Once the patient-level data model (FHIR) has been transformed to the population-level data model (OMOP CDM), we can access the Observational Health Data Sciences and Informatics (OHDSI) resources that can perform data aggregations and packages for cohort creation and various population level data analytics. More info

Local development

These instructions are for working with the data offline as opposed to connecting to AWS EMR. This is recommended as there is less setup involved.

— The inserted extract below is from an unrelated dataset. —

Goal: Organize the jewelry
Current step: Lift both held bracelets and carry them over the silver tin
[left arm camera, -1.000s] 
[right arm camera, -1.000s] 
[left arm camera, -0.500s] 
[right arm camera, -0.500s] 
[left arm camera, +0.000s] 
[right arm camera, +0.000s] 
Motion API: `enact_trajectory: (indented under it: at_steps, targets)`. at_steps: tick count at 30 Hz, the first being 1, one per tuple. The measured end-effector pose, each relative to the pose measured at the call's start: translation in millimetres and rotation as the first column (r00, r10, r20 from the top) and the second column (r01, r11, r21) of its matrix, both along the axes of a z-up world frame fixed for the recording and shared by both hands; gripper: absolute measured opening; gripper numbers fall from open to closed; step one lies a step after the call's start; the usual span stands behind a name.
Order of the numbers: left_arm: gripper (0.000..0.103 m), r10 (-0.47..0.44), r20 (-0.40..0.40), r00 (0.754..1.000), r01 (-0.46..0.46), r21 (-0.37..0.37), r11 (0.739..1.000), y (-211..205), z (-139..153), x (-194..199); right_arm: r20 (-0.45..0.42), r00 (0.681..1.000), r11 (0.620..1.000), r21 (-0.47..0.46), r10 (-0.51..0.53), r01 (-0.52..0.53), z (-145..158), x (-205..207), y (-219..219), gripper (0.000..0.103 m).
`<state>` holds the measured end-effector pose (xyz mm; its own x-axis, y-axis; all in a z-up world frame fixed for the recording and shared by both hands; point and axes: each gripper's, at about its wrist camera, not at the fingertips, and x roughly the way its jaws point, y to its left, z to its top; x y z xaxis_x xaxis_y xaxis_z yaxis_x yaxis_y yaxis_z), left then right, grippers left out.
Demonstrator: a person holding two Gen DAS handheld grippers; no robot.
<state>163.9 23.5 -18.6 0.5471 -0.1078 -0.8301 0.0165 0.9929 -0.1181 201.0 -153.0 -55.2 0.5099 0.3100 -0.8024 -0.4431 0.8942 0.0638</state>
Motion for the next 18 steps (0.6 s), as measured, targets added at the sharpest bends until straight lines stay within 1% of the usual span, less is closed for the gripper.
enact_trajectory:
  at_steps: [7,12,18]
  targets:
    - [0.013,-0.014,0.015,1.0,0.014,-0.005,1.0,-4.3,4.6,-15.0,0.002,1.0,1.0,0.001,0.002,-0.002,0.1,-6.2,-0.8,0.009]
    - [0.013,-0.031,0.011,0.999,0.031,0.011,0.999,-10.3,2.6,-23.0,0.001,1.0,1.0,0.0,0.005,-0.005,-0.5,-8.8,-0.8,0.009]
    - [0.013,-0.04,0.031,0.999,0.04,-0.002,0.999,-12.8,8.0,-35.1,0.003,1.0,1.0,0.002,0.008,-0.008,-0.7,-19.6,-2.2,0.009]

To setup the Jupyter Notebook environment, follow these steps:

  1. Install Anaconda

  2. Create a Virtual Environment with Anaconda

conda create --name etl python=3.7
  1. Switch to this virtual environment
conda activate etl
  1. Add the environment to jupyter kernels
pip install --user ipykernel

And then link it

python -m ipykernel install --user --name=etl

You should now be able to run jupyter notebook in your browser:

jupyter notebook

Select Kernel→Change kernel→etl

  1. Install PySpark

Open a new terminal. (Remember to activate the environment with conda activate etl)

pip install pyspark
  1. Start developing

In your notebook:

from pyspark.sql import SparkSession

# Create a local Spark session
spark = SparkSession.builder.appName('etl').getOrCreate()

# Read in our data
df = spark.read.parquet('data/catalog.parquet')

That's it, you have the DataFrame to work with.